9 thoughts on “My 10 Biggest Influences as a Frontman

  1. Me? If you don’t mind me pontification even further on your badass blog, my biggest influences are, Axl Rose (Guns n Roses, c’mon!), Kurt Cobain (no comment necessary right?), M. Shadows (I’d give anything for his voice), Slash (a totally badass guitarist), Zakk Wylde (legendary Ozzy Osbourne guitarist and frontman for BLS) and last BUT NOT LEAST Corey Taylor (Awesome author and frontman for Slipknot).

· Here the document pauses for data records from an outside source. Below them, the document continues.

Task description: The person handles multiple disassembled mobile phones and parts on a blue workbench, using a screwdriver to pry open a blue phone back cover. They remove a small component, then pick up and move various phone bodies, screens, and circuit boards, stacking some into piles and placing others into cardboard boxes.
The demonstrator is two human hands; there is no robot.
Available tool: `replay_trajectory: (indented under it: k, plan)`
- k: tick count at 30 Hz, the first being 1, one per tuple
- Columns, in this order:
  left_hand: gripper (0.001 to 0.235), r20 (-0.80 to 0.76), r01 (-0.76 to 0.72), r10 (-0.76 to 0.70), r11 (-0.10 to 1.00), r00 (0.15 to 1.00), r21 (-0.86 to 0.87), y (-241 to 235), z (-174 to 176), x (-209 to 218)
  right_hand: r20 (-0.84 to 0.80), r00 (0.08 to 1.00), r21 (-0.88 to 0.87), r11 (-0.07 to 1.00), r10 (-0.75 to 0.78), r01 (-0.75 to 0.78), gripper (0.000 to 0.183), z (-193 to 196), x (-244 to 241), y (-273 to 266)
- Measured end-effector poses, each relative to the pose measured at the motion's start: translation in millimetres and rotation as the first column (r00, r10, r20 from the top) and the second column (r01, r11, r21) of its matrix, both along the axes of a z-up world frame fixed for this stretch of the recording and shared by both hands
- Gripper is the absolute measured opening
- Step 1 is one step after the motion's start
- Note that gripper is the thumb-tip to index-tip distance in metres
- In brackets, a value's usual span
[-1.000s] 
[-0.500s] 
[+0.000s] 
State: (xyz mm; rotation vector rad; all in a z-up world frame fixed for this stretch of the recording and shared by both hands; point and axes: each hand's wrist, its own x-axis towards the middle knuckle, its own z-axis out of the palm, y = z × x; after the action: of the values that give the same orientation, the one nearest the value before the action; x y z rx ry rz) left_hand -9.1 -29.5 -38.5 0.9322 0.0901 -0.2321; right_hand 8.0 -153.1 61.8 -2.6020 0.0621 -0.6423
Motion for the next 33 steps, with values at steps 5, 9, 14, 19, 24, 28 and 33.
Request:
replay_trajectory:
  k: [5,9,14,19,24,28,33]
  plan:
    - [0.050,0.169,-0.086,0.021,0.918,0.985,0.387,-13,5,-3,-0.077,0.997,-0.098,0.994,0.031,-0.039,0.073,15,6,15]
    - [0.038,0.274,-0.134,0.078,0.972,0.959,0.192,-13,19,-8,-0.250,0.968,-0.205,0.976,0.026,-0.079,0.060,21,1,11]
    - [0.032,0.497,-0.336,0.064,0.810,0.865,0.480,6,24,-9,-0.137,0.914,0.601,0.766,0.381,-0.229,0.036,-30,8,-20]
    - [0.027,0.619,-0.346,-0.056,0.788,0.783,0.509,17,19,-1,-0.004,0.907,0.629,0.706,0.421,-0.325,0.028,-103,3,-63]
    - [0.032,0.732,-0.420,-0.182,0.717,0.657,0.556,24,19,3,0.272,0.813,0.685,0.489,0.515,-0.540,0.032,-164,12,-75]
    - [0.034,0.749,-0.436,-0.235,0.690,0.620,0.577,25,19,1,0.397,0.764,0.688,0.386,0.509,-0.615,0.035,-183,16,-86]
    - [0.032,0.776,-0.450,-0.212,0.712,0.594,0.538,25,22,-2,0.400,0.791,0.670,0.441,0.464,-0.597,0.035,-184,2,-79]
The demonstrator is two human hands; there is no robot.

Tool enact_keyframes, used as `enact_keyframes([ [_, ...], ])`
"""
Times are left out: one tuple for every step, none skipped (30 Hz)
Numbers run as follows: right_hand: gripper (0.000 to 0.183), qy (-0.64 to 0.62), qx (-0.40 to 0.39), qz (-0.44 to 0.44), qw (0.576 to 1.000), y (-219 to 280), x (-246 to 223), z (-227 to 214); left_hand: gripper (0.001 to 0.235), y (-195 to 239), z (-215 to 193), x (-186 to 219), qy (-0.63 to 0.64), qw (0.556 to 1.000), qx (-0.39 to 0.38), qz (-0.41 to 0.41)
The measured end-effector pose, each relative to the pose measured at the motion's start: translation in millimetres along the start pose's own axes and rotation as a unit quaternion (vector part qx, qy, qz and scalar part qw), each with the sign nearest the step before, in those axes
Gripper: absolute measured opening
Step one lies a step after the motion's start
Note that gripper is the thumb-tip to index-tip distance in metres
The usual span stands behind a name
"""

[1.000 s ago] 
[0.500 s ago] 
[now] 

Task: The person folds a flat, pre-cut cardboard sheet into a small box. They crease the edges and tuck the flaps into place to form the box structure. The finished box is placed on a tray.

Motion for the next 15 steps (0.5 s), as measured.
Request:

    Course I am just a guitarist. Any advice for getting in a band dude? (I could use it!)

  2. Well yeah, I appreciate it, but I worded it wrong. How do I actually GET in a band? All the people I have the misfortune of knowing thinks that Lil Wayne is a singer (face palm) and that all it takes to play a guitar is just start strumming. (In other words they suffer an extreme case of “musical illiteracy”)

  3. Hey Tristan. I just wanted to drop by and apologize. I suddenly realized that I had totally trolled your blog (not cool) and really needed to shut the hell up. I’m sorry about that and hope you have no hard feelings. I promise to keep reading and be a little quieter. Thanks again for turning me on to Trivium, Arch Enemy and Hatebreed.

  4. Thanks, I appreciate it dude. And yeah, I’m practicing hard, I’m learning the epic guitar riff to Ozzy Osbourne’s “Diary of a Madman”. (Check it out, you won’t regret it!)

  5. Your awesomeness factor just went through the roof man! Ozzy is one of the best examples of music ever! I also loved him when he was with Black Sabbath. Have you seen the interview with Ozzy and M. Shadows?